--- Task to complete ---
Below are records; reproduce exactly the lines from the one that has "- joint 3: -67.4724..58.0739" through the one that has "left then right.", ends included, and nothing more.

--- Input data ---
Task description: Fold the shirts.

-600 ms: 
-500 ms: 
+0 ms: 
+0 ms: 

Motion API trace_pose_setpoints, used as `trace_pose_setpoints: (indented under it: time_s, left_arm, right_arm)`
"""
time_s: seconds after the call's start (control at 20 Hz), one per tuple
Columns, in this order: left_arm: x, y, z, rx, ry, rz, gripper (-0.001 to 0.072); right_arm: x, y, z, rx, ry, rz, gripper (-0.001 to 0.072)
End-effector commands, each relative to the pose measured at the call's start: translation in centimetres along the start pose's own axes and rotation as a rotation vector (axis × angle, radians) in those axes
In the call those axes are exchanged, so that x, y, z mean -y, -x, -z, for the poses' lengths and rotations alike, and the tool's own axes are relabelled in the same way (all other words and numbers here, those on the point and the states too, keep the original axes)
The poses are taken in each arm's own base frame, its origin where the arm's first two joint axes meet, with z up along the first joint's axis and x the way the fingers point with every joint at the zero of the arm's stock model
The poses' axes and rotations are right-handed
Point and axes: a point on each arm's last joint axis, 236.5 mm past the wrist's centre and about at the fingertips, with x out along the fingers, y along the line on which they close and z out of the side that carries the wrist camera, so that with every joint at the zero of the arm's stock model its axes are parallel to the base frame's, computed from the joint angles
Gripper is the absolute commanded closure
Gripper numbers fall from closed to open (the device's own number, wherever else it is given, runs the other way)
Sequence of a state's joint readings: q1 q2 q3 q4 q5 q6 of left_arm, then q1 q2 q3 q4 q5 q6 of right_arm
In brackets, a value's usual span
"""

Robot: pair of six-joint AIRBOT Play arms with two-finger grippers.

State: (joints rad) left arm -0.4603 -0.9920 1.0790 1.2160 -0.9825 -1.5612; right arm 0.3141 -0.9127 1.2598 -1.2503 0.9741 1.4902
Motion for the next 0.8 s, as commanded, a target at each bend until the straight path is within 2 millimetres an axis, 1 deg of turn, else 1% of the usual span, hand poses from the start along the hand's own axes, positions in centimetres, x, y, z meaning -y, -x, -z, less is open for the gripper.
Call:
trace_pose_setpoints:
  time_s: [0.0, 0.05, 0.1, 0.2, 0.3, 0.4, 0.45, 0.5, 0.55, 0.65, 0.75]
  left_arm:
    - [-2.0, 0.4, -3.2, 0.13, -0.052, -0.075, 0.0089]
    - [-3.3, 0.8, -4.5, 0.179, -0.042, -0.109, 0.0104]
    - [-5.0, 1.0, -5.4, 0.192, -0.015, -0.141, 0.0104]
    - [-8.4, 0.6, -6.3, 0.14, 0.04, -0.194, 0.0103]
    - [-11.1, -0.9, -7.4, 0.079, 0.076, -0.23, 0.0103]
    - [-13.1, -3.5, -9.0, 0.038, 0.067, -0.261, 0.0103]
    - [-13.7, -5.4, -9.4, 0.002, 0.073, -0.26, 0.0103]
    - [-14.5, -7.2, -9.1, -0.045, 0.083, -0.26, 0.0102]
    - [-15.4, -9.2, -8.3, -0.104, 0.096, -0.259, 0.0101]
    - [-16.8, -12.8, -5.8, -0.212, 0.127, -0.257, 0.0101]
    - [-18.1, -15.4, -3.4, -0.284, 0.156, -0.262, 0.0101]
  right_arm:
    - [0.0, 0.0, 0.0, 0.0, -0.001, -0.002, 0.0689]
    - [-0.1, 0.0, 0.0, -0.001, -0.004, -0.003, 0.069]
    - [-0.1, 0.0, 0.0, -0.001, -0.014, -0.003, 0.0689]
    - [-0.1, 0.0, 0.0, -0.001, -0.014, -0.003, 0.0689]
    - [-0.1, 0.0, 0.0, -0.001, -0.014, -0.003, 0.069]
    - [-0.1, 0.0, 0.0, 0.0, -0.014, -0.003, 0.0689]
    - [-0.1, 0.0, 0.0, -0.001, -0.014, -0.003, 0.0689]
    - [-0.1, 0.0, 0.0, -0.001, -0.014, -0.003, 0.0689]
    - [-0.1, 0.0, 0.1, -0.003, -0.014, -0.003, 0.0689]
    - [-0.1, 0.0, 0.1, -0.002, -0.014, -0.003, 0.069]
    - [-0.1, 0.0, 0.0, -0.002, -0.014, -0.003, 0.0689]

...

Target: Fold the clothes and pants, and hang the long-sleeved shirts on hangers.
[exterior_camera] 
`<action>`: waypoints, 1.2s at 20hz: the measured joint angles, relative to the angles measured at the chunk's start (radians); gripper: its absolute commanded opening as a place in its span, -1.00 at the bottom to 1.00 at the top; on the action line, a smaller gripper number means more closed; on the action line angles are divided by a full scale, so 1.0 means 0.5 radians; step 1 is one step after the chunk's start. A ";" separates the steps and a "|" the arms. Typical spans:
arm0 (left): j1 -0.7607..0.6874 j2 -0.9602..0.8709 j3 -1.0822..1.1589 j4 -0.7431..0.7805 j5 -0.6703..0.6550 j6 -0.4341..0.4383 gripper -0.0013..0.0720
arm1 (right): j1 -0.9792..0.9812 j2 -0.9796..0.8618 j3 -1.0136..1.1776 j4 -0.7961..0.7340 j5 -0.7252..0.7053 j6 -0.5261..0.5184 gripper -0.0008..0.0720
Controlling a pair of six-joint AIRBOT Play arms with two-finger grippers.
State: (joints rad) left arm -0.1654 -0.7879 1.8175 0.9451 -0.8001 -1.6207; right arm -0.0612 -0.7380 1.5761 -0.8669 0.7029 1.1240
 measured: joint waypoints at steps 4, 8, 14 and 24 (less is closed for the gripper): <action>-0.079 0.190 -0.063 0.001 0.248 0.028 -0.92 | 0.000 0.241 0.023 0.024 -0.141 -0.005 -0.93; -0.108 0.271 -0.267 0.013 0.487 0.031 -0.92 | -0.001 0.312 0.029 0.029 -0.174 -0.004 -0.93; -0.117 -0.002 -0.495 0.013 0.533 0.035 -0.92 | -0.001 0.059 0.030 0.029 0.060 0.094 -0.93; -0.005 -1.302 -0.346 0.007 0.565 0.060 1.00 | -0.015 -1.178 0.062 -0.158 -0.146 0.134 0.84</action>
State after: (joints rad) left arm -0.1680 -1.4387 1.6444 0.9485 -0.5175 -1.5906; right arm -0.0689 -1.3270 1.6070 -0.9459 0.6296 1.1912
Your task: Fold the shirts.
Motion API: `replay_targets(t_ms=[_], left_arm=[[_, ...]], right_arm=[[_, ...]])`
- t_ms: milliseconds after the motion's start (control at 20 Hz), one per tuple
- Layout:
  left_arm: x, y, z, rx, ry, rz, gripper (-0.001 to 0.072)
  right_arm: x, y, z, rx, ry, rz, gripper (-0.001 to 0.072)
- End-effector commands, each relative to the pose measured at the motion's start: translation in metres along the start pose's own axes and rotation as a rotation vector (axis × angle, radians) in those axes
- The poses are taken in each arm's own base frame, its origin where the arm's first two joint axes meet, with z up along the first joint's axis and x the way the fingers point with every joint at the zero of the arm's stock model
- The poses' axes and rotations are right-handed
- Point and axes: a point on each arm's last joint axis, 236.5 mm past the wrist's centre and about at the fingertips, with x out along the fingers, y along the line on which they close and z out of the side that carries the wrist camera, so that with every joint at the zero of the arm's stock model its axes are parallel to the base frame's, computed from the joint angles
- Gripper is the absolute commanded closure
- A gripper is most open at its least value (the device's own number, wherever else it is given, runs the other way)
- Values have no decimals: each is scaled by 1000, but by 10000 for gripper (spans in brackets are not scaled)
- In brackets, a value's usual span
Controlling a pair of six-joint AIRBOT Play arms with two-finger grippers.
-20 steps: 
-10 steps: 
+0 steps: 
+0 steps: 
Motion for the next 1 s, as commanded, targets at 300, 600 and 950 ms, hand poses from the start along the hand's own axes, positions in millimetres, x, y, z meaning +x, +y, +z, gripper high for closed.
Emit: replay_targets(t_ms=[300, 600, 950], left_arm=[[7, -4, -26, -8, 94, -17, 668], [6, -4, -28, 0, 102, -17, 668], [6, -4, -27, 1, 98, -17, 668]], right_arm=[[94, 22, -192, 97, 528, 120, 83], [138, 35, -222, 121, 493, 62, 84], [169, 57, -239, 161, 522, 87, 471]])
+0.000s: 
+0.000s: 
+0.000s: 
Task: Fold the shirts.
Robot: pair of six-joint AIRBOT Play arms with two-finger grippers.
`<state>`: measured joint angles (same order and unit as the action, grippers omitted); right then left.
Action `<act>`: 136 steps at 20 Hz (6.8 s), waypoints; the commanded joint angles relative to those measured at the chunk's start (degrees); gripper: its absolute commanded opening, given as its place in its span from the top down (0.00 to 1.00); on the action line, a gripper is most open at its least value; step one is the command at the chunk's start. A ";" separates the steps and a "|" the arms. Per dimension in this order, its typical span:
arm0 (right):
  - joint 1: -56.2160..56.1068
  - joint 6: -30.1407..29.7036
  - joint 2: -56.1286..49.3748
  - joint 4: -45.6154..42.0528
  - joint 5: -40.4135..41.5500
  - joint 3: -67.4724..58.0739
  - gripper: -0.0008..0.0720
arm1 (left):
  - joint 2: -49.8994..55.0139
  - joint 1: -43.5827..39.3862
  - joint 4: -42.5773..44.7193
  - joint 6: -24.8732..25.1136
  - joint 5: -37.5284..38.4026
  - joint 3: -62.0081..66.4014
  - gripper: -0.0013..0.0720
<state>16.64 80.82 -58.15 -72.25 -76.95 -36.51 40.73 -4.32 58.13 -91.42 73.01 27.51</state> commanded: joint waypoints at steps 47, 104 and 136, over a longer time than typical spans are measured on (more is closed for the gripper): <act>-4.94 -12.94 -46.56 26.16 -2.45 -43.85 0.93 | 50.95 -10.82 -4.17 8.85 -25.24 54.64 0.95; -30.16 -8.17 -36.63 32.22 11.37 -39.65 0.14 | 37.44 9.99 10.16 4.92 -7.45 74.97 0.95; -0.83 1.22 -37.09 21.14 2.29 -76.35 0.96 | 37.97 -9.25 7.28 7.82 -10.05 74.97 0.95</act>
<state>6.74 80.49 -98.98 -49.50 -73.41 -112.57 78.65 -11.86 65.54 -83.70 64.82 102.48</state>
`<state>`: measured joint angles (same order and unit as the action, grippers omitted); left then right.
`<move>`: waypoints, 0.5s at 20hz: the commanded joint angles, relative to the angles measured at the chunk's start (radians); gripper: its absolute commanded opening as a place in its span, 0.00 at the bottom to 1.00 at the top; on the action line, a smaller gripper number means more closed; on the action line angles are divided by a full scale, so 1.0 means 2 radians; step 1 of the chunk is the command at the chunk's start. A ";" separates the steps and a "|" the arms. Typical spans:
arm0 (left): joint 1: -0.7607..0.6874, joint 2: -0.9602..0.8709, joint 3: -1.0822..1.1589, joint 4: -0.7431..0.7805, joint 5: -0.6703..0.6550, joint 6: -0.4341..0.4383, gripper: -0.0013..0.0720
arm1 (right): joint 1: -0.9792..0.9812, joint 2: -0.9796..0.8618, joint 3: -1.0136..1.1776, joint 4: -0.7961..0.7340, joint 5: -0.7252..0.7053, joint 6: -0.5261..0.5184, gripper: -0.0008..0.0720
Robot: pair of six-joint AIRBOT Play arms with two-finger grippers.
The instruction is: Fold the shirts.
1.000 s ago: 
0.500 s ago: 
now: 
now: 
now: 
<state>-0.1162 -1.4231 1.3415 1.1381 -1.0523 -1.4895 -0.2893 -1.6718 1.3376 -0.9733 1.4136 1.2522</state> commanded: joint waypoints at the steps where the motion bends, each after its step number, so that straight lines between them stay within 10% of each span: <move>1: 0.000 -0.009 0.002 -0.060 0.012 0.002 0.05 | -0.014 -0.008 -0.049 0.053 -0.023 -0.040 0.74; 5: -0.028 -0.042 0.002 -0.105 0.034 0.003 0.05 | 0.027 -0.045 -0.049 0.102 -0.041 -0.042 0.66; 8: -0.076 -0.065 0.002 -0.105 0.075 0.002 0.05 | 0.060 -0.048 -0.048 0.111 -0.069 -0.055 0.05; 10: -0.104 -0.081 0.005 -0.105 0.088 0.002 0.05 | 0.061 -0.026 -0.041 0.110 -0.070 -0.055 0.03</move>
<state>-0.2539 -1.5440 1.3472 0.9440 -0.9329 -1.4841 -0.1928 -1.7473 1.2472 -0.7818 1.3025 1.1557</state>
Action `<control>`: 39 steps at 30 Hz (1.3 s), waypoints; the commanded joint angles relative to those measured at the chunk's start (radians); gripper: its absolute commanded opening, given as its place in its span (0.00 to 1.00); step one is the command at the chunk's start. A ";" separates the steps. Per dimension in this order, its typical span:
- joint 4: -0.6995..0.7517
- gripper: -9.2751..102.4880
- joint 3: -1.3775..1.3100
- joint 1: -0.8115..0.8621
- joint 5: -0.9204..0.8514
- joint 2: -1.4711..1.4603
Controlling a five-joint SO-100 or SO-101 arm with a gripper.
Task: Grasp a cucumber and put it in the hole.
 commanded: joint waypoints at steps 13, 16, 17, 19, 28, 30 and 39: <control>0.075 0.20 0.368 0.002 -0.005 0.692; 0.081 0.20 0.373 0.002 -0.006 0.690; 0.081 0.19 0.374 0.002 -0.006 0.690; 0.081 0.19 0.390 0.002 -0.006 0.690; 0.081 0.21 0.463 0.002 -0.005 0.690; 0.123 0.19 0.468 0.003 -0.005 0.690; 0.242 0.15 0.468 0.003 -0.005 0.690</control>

--- Solution to this exercise ---
  - joint 3: -67.4724..58.0739
  - gripper: -0.0008..0.0720
arm1 (left):
  - joint 2: -49.8994..55.0139
  - joint 1: -43.5827..39.3862
  - joint 4: -42.5773..44.7193
  - joint 6: -24.8732..25.1136
  - joint 5: -37.5284..38.4026
  - joint 3: -62.0081..66.4014
  - gripper: -0.0013..0.0720
<state>16.64 80.82 -58.15 -72.25 -76.95 -36.51 40.73 -4.32 58.13 -91.42 73.01 27.51</state> commanded: joint waypoints at steps 47, 104 and 136, over a longer time than typical spans are measured on (more is closed for the gripper): <act>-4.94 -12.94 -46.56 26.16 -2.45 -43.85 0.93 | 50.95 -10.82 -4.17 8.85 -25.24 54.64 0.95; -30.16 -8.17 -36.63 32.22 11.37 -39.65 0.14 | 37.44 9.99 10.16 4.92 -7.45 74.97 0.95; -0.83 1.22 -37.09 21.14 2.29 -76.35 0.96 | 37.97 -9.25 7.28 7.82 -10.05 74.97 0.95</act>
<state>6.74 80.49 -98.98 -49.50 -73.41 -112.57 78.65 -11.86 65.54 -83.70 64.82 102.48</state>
`<state>`: measured joint angles (same order and unit as the action, grippers omitted); left then right.

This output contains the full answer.